By incorporating a governance framework from day one, agencies can avoid the pitfalls of opaque automation. Just as cybersecurity has become a fundamental consideration for any IT system, governance must also become a fundamental consideration for all AI agents deployed in federal mission areas.

Trust is also non-negotiable for the federal government. Citizens owe AI agents to act fairly, protect their data, and adhere to democratic values. To gain that trust, transparency is essential to see how decisions are made and how the results are verified.
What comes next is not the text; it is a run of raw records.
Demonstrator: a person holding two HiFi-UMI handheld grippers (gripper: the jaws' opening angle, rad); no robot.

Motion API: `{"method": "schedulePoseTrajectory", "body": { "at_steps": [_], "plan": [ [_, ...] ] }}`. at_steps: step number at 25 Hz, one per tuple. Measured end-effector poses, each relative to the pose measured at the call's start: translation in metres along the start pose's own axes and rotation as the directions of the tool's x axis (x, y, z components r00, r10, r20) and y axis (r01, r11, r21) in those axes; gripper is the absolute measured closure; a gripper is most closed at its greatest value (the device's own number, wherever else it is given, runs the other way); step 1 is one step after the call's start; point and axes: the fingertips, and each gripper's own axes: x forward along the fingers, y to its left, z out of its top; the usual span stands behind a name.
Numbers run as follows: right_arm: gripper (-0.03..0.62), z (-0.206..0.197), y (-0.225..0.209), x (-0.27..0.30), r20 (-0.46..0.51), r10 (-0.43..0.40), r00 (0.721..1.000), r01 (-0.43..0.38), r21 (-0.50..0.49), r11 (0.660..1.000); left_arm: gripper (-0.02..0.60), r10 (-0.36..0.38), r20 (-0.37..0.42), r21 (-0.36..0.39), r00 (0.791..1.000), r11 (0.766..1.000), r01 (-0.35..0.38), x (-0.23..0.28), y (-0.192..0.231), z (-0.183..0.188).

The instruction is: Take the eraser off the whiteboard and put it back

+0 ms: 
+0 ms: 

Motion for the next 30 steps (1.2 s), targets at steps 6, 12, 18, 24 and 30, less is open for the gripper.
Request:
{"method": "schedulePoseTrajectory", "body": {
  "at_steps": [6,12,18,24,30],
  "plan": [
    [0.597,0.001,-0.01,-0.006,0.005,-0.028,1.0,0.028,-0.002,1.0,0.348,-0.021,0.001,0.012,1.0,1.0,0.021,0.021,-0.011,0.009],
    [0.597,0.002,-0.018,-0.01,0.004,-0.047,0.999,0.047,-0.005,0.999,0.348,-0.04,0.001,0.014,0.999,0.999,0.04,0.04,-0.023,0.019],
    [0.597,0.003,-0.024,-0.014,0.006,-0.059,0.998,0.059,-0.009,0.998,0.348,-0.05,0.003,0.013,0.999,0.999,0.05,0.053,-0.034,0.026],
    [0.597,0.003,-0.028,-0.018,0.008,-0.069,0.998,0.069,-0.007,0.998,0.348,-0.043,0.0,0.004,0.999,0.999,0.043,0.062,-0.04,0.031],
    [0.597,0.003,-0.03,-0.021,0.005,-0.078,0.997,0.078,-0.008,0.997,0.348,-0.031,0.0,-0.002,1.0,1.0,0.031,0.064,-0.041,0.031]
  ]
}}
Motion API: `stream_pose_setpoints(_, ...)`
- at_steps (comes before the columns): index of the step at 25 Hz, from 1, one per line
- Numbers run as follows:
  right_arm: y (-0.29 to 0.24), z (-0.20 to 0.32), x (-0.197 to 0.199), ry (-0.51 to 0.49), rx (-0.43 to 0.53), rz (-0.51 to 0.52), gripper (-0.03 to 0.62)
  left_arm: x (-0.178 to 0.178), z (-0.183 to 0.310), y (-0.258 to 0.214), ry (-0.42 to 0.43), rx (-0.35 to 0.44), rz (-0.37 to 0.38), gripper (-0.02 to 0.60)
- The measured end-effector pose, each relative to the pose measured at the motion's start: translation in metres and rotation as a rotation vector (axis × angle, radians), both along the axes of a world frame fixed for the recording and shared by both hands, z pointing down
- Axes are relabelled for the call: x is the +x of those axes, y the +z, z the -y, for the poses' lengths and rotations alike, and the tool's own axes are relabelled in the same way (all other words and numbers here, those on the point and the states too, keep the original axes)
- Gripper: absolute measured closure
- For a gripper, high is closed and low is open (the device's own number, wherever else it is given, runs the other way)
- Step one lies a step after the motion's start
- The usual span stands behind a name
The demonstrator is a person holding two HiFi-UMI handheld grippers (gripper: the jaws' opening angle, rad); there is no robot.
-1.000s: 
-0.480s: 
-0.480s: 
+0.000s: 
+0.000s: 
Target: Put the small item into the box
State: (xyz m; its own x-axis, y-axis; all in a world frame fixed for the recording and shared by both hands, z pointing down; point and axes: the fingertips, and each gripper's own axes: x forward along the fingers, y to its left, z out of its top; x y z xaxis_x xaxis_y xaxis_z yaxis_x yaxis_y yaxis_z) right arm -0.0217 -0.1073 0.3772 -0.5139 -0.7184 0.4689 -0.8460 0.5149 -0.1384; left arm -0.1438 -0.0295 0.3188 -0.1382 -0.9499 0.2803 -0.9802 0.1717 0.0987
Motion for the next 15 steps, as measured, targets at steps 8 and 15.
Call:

Government agencies can lead by adopting principles of responsible AI, such as documenting the provenance of models, publishing accountability standards, and ensuring diverse oversight. Trust is not a constraint. It's a mission enabler. Without it, the expectations of AI agents will remain unfulfilled.

prepare today for tomorrow

The question for federal leaders is not whether AI agents will shape the future of government services. What matters is how quickly agencies prepare for their future. The steps are clear.

  • Invest in data infrastructure: Build a hybrid, interoperable architecture that gives AI agents 100% access to mission-relevant federal data wherever it resides.
  • Build in governance from the beginning: Establish a framework for transparency, accountability, and oversight before your AI agents scale.
  • Building trust: Communicate openly with citizens, publish standards, and ensure that AI systems reflect public values.
  • Experiment with mission scenarios: Pilot AI agents in targeted federal use cases (such as cyber defense and benefits delivery) while developing playbooks for broader adoption.

We are at a tipping point. Just as networks and cloud computing have become essential layers of federal IT, AI agents are poised to become the next foundational layer of digital infrastructure. They will not replace federal workers, but they will augment them by expanding capabilities, accelerating insights, and enabling agencies to meet rising expectations for speed, accuracy, and personalization.

The future of the federal government will not be built on a static system. It is built on an adaptive agent infrastructure that can perceive, reason, plan, and act alongside humans. Agencies that prepare today by investing in a hybrid architecture, embedding governance, and fostering trust will be best positioned to lead tomorrow.

In the coming years, AI agents will do more than just support federal missions. They help define them. The question is whether agencies see them as just another tool, or truly the next layer of digital infrastructure for public services.

Dario Perez is Cloudera's Vice President of Federal Civilian and SLED.